И она ответила: «Ничего не пиши. Совсем ничего. Твои произведения используют против черных мужчин, а значит против всех нас. Элдридж Кливер и Лерой Джонс просто не понимают, с кем имеют дело. А ты пойми. Помни, что белые приводили детишек полюбоваться на убийство негров, ложно обвиненных в изнасиловании. Они способны раздавать отрезанные пальцы негров как трофеи. Отрицай! Отрицай! Отрицай!»
А я твержу свое: «Мне кажется, что некоторые негры попросту не понимают, что такое изнасиловать. Одно дело признать, что такие случаи бывают, и осудить их, а другое — признать насилие частью бунта против белых, по принципу „отплатим им той же монетой“. Да еще гордиться этим».
«Что они знают об Америке,— говорит Айда,— и, судя по всему, ты тоже. Что бы ты там ни узнала или ни почувствовала — молчи! До последнего вздоха!»
Какой, в сущности, бессмысленный совет писателю.
На Фредди Пая я бы тогда и не взглянула. (В том году я окунулась в экзотику: особую слабость питала к белым, знавшим редкие языки, потом был певец-хиппи, мулат, потом здоровенный математик-китаец. Какой он был изумительный танцор! Научил меня танцевать вальс.) А Льюне я поверила.

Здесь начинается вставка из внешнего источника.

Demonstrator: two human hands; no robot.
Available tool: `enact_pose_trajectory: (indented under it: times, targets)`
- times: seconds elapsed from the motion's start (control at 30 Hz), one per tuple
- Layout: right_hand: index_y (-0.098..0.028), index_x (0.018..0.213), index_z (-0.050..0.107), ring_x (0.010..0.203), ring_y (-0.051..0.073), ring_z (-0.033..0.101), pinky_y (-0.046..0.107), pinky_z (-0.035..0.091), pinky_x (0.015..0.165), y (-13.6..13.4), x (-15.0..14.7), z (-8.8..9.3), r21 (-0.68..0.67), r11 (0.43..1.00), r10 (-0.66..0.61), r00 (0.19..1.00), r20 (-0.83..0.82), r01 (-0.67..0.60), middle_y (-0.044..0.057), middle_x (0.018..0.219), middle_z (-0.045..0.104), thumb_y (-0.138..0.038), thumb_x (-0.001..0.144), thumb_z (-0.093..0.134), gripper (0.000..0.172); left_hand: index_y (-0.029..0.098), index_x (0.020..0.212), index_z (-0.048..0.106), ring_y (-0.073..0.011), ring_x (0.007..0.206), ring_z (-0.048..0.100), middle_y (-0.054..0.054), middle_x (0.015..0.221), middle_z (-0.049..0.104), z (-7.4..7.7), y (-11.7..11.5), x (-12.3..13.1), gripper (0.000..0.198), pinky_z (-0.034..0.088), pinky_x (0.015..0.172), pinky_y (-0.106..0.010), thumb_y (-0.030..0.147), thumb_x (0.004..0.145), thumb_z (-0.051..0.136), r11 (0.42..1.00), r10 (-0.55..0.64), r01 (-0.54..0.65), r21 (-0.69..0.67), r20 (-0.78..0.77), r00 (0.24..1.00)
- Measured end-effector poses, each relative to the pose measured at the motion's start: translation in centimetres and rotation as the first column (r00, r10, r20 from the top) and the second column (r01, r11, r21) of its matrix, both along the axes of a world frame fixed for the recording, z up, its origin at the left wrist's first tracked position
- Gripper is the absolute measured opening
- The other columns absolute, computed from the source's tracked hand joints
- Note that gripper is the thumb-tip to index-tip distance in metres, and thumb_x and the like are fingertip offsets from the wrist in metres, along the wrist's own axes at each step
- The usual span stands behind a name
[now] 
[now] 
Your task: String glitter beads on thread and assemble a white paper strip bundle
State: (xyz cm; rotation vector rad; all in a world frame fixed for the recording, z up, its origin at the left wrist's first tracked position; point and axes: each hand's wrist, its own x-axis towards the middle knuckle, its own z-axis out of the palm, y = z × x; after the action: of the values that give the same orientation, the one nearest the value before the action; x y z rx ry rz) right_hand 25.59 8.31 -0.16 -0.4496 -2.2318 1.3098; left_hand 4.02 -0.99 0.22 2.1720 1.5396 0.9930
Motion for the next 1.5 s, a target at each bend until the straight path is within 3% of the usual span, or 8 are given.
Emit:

Помнится, была такая минута, когда я усомнилась в ней, понадеялась, что ничего такого, возможно, и не случилось, что Льюна все выдумала, как «это у них, белых, водится». Но поняла, что зря я так подумала. Она ведь мне одной рассказала.
Ее взгляд говорил: «Слава богу, эта история позади». Наша жизнь текла в привычном русле. Мы пересмотрели все выходившие тогда на экран нудные, иностранные, тоскливые фильмы, где все происходит в полумраке. Мы приспособились поглощать коричневый рис, простоквашу, кое-как притерпелись к каше и чаю, пахнущему неизвестно чем. Моего дружка-хиппи (он теперь стал известным певцом) мы тоже приучили к каше и к китайским овощам.
Но теперь между нами стояло изнасилование, явное, обнаженное, признанное, засевшее в мозгу. (И мне стало казаться, что оно разделяло нас всегда, даже если б Льюну никто и не насиловал. Моя жизнь зависела от нее точно так же, как Жизнь всех черных мужчин, даже ни в чем не повинных, и значит — жизнь всего моего народа зависела от ее обвинении.)
Пока она ничего не рассказывала, я верила в вечность нашей дружбы. Кто же не мечтает о такой дружбе, родившейся и невзгодах, окрепшей в пору юношеской незрелости, закаленной жарой, москитами и смертельной опасностью! Мы будем путешествовать, будем писать друг другу со всех концов света.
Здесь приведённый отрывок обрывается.